In late October of 2014, Friends of the Earth petitioned the U.S. Federal Court of Appeals. The FoE wanted the Court to overturn a secret decision of the Nuclear Regulatory Commission to alter the operating license of the Diablo Canyon nuclear power plant because the FoE said that that decision was illegal.
In July of 2013, an NRC inspector named Dr. Michael Peck issued a formal dissent to the decisions being reached by the NRC with respect to the Diablo Canyon license. He said that the Diablo Canyon nuclear power plant was not designed, built and constructed to be able to survive the earthquakes that could be generated by the newly discovered faults. Dr. Peck's dissent was not revealed until September of 2014.
The NRC revealed that in September of 2014 that in September of 2013, it had made changes to the method used to calculate earthquake risks at Diablo Canyon. Basically, the secret finding of the NRC and the rejection of Dr. Peck's dissent allowed the PG&E to continue to operate the Diablo Canyon plant without any significant upgrades to deal with possible earthquake damage. Only the highest levels of the NRC and PG&E were aware of the changes to the plant license.

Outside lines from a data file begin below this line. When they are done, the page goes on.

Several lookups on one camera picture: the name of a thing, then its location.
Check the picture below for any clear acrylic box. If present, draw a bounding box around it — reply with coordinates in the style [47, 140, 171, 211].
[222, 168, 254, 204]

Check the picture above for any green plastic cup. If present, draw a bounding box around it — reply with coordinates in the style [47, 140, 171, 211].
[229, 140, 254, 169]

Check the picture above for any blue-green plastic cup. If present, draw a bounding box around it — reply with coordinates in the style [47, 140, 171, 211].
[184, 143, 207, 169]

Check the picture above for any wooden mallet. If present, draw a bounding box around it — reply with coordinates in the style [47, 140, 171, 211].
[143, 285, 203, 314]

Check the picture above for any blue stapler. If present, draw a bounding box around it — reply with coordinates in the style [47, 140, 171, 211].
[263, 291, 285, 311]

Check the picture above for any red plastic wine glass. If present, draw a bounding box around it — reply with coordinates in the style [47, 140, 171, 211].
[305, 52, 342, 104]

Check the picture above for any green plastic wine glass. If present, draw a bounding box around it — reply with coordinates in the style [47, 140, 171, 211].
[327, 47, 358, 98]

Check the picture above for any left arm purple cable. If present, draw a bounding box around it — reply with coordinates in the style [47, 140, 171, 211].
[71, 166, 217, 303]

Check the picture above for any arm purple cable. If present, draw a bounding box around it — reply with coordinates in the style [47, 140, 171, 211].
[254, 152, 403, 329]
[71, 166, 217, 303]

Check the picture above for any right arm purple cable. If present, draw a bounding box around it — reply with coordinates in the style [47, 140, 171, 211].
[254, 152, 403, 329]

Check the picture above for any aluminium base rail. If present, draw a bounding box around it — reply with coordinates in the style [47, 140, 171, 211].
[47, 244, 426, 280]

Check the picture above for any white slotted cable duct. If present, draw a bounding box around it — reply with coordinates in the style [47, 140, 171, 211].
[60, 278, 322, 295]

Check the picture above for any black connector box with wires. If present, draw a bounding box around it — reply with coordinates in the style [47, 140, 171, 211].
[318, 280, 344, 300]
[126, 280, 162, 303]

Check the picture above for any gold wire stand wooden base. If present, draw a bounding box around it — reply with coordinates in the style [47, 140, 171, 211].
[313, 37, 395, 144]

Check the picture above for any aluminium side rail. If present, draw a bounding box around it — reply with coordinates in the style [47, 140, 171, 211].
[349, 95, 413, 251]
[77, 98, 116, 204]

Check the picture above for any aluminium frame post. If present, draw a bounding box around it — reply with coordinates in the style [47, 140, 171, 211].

NRC regulations and federal law require a public license amendment review whenever the way in which seismic risk or reactor durability is assessed is changed. Instead of following the rules, the NRC in consultation with PG&E secretly revised the Diablo Canyon plant's license to change the calculation for assessing earthquake risks and then declared that the plant would be able to withstand much stronger earthquakes than indicated by the original calculations.
In a new PG&E report issued in September of 2014, they admitted that a new fault line only 650 yards from the plant was twice as long as they had been claiming since 2011. They also confirmed one of the issues raised by Dr. Peck. He had said that the new fault was connected to two other faults in the area of the plant. These faults could interact to produced much more severe earthquakes that previously anticipated.
The FoE has asked the Court of Appeals for the D.C. circuit to "review the amendment, overturn the amendment and order a public license amendment proceeding as required by federal law." David Freeman, the former head of the Tennessee Valley Authority and advisor to FoE, charged that fact that PG&E and the NRC secretly conspired to amend the Diablo Canyon license agreement to relax safety requirements. "This was not only illegal. It was an outrage."
This is a gross violation of the mandate of the NRC to "put safety first." Diablo Canyon is the nuclear power plant in the U.S. that is most at risk for seismic damage. This plant should be immediately shut down and decommissioned before an earthquake unleashes a cloud of radioactive fallout over California.